▸ TASK DETAILS: Give the number of lines in the listing that contain "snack", with no other words.

▸ SUPPLIED MATERIAL:

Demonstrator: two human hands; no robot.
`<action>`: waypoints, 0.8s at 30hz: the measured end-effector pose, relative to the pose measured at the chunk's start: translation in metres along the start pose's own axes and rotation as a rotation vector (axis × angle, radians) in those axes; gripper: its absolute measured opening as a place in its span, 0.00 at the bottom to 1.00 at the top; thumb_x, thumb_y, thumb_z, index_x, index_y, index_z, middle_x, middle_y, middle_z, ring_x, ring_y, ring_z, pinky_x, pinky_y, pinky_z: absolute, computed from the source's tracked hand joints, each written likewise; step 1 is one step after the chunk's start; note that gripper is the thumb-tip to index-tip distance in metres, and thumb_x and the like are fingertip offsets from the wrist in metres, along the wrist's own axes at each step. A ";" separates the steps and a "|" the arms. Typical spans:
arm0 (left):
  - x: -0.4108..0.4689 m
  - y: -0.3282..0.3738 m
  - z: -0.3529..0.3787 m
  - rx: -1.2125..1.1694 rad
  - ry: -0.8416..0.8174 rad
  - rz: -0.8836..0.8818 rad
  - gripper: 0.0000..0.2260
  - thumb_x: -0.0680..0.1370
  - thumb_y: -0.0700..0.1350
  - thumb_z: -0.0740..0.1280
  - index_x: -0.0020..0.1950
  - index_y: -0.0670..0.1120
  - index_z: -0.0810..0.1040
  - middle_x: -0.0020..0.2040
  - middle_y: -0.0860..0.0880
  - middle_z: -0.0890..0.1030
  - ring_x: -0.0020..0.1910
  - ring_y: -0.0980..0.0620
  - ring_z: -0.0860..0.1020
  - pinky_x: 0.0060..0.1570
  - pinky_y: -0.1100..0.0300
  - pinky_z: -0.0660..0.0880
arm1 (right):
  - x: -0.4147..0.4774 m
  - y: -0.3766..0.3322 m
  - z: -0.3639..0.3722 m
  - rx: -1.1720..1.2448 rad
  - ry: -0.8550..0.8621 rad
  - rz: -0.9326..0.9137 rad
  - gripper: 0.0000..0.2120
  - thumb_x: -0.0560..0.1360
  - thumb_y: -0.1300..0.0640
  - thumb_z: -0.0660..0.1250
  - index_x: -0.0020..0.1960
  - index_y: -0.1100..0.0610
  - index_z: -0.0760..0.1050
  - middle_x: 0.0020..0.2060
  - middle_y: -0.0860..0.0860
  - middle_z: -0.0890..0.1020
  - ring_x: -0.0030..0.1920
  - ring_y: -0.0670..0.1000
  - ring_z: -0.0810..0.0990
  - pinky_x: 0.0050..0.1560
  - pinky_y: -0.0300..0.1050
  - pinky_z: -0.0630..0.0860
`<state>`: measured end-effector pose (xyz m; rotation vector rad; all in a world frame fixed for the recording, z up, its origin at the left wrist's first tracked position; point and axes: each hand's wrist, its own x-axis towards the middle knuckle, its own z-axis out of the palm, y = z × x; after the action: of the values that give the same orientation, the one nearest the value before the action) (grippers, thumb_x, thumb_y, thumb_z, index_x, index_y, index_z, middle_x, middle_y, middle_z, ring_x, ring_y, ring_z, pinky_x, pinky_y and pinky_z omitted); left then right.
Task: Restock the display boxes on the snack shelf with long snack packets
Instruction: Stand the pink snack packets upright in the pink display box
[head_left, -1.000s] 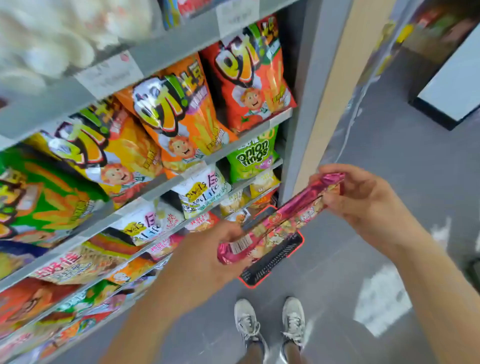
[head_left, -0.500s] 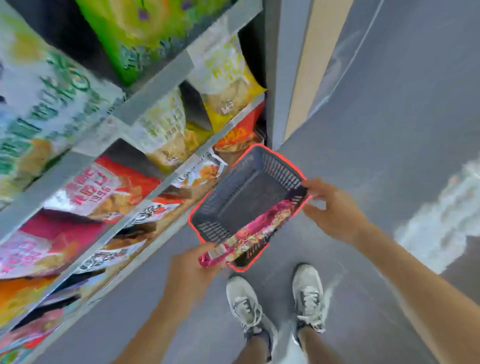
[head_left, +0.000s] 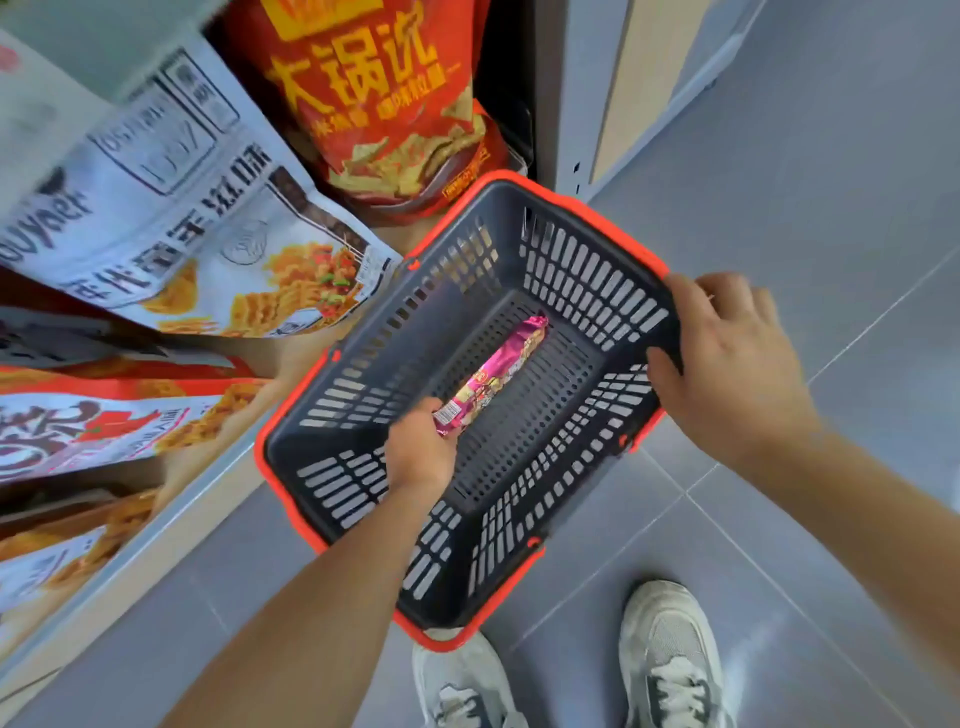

▸ OUTPUT OF THE EXERCISE: 2